Pengamatan masyarakat tercurah pada semua aktivitas partai dan kandidat individu, bukannya dipusatkan pada kampanye pemilu saja. Melihat kampanye pemilu sebagai kampanye politik sangat tidak sesuai dengan apa yang diharapkan masyarakat pada umumnya. Terdapat ketidaksepakatan tentang pengaruh kampanye pemilu terhadap perilaku poncoblosan (Voting behavior). Beberapa studi yang dilakukan menunjukkan bahwa kampanye pemilu melalui aktivitas pengiklanan dan debat publik di televisi meningkatkan partisipasi pemilih. Kampanye pemilu diungkapkan hanya berdampak kecil, kalau tidak mau dibilang tidak berdampak, terhadap perilaku pemilih.

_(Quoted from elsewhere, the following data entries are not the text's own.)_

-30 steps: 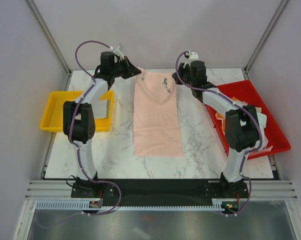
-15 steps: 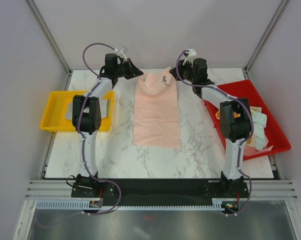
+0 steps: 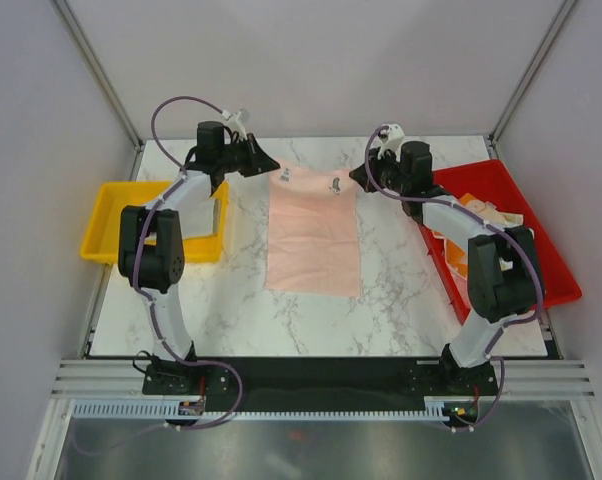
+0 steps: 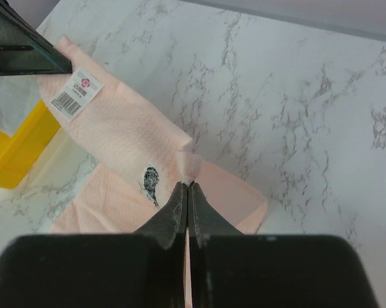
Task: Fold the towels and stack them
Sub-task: Fold the towel
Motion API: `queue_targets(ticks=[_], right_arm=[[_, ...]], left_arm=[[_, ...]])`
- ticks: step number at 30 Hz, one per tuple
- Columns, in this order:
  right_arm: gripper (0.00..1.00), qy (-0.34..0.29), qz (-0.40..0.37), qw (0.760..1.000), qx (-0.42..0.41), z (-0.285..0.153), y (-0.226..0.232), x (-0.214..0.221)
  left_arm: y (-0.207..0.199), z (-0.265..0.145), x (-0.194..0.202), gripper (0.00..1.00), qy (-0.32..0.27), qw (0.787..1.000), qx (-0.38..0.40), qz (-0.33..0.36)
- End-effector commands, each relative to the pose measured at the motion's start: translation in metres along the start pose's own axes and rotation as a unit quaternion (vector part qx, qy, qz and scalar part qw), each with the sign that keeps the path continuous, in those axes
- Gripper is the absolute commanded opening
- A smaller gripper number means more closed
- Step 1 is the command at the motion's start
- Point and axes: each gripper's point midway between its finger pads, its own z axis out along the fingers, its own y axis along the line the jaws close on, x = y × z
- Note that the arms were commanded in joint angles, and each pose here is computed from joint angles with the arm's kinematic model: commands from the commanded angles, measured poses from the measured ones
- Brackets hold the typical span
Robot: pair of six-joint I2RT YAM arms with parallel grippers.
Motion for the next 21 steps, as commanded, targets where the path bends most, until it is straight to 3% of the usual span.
queue_targets(ticks=[1, 8, 21], right_arm=[[0.00, -0.022, -0.006, 1.000, -0.016, -0.027, 0.017, -0.013], [0.00, -0.014, 0.041, 0.997, -0.063, -0.063, 0.048, 0.021], [0.00, 0.002, 0.104, 0.991, -0.080, -0.103, 0.080, 0.063]], left_arm=[[-0.026, -0.020, 0.002, 0.02, -0.007, 0.999, 0.027, 0.041], [-0.046, -0.041, 0.058, 0.02, 0.026, 0.999, 0.041, 0.016], [-0.062, -0.072, 0.099, 0.02, 0.030, 0.999, 0.022, 0.010]])
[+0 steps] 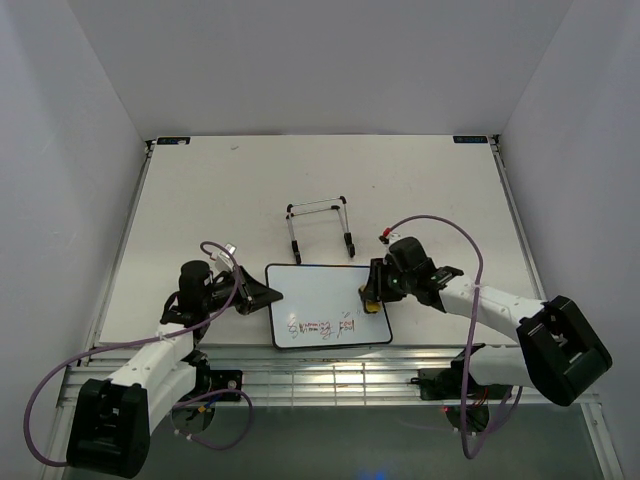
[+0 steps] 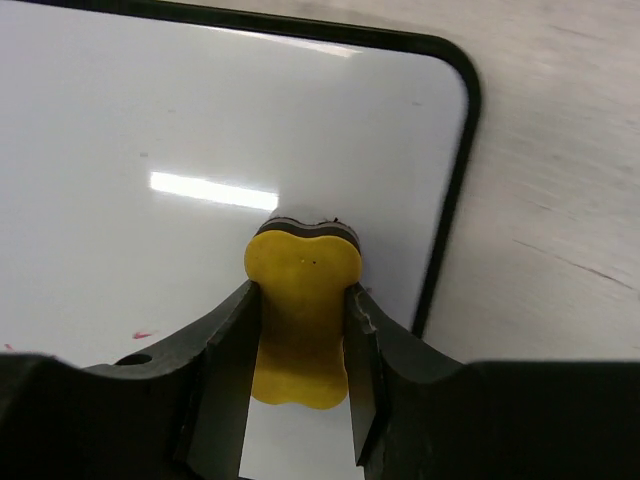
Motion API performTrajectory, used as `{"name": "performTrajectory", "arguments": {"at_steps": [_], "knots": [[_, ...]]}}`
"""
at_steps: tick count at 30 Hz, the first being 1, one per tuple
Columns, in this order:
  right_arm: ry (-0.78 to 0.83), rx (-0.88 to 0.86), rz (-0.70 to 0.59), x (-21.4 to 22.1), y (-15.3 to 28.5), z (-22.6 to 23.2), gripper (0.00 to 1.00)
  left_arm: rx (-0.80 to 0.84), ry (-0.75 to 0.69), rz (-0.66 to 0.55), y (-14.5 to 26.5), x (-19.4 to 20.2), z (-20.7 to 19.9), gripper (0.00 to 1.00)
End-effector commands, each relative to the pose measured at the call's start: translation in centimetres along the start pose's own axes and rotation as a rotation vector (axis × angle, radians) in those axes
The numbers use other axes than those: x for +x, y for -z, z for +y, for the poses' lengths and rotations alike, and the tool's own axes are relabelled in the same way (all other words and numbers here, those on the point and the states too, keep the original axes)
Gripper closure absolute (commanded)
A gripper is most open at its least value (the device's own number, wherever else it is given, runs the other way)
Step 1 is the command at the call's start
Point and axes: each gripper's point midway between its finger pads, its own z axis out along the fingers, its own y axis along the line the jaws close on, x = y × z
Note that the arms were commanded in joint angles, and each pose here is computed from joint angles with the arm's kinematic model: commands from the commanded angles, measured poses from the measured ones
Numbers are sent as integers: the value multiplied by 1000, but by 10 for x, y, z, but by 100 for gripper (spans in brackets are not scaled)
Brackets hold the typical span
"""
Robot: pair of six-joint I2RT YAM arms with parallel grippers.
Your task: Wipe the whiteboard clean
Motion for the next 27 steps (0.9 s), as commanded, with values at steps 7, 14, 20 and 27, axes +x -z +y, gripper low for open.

Gelman dan King dan Bartels (1993) sebagaimana yang dikutip dari Firmansyah (2007:268) menunjukkan bahwa preferensi pemilih terhadap kontestan telah ada jauh-jauh hari sebelum kampanye pemilu dimulai. Sehingga siapa yang akan memenangkan pemilu dapat dengan mudah ditentukan sebelum pemilu dilaksanakan. Hal ini juga menunjukkan bahwa masyarakat melihat layak atau tidaknya suatu kandidat tidak hanya terbatas pada kampanye pemilu, melainkan berdasarkan reputasi masa lalu pula.